Problem to work on: Using the listing below, return each line exactly as it reads.

- Opening Delimiter -

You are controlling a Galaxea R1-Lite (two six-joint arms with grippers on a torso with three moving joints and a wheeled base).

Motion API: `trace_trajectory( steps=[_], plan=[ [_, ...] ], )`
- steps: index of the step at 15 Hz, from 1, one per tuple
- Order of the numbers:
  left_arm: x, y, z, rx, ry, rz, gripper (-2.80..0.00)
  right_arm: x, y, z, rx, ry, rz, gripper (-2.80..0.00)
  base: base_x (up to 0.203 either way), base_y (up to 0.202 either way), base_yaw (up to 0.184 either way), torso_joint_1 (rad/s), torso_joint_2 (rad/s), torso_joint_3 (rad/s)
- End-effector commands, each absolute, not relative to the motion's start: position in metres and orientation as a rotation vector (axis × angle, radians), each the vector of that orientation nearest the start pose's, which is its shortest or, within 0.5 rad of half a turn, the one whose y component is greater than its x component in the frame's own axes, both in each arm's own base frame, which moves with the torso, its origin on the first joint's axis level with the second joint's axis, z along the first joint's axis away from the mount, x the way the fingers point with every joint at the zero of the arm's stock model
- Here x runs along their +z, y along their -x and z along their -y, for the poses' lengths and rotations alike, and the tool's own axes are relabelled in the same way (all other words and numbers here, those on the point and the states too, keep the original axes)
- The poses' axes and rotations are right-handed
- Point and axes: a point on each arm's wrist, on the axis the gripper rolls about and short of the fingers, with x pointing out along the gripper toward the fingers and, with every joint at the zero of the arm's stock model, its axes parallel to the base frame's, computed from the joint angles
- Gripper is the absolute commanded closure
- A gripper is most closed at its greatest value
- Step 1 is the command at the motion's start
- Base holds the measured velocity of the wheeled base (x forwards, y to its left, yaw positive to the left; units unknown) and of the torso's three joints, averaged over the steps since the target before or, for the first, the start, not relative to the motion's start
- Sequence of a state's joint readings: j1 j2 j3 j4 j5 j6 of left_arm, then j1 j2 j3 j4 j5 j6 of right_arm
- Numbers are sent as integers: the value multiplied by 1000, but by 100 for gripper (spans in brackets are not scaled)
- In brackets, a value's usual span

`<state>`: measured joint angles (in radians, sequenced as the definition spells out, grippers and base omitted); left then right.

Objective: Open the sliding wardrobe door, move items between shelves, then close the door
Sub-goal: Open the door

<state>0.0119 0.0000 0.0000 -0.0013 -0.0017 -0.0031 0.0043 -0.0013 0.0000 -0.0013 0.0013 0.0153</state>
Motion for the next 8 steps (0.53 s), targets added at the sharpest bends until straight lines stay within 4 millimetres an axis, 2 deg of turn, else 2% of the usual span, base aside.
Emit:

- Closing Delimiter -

Written answer:
You are controlling a Galaxea R1-Lite (two six-joint arms with grippers on a torso with three moving joints and a wheeled base).

Motion API: `trace_trajectory( steps=[_], plan=[ [_, ...] ], )`
- steps: index of the step at 15 Hz, from 1, one per tuple
- Order of the numbers:
  left_arm: x, y, z, rx, ry, rz, gripper (-2.80..0.00)
  right_arm: x, y, z, rx, ry, rz, gripper (-2.80..0.00)
  base: base_x (up to 0.203 either way), base_y (up to 0.202 either way), base_yaw (up to 0.184 either way), torso_joint_1 (rad/s), torso_joint_2 (rad/s), torso_joint_3 (rad/s)
- End-effector commands, each absolute, not relative to the motion's start: position in metres and orientation as a rotation vector (axis × angle, radians), each the vector of that orientation nearest the start pose's, which is its shortest or, within 0.5 rad of half a turn, the one whose y component is greater than its x component in the frame's own axes, both in each arm's own base frame, which moves with the torso, its origin on the first joint's axis level with the second joint's axis, z along the first joint's axis away from the mount, x the way the fingers point with every joint at the zero of the arm's stock model
- Here x runs along their +z, y along their -x and z along their -y, for the poses' lengths and rotations alike, and the tool's own axes are relabelled in the same way (all other words and numbers here, those on the point and the states too, keep the original axes)
- The poses' axes and rotations are right-handed
- Point and axes: a point on each arm's wrist, on the axis the gripper rolls about and short of the fingers, with x pointing out along the gripper toward the fingers and, with every joint at the zero of the arm's stock model, its axes parallel to the base frame's, computed from the joint angles
- Gripper is the absolute commanded closure
- A gripper is most closed at its greatest value
- Step 1 is the command at the motion's start
- Base holds the measured velocity of the wheeled base (x forwards, y to its left, yaw positive to the left; units unknown) and of the torso's three joints, averaged over the steps since the target before or, for the first, the start, not relative to the motion's start
- Sequence of a state's joint readings: j1 j2 j3 j4 j5 j6 of left_arm, then j1 j2 j3 j4 j5 j6 of right_arm
- Numbers are sent as integers: the value multiplied by 1000, but by 100 for gripper (spans in brackets are not scaled)
- In brackets, a value's usual span

`<state>`: measured joint angles (in radians, sequenced as the definition spells out, grippers and base omitted); left then right.

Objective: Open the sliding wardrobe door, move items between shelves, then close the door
Sub-goal: Open the door

<state>0.0119 0.0000 0.0000 -0.0013 -0.0017 -0.0031 0.0043 -0.0013 0.0000 -0.0013 0.0013 0.0153</state>
Motion for the next 8 steps (0.53 s), targets added at the sharpest bends until straight lines stay within 4 millimetres an axis, 2 deg of turn, else 2% of the usual span, base aside.
Emit:

The exercise is now complete.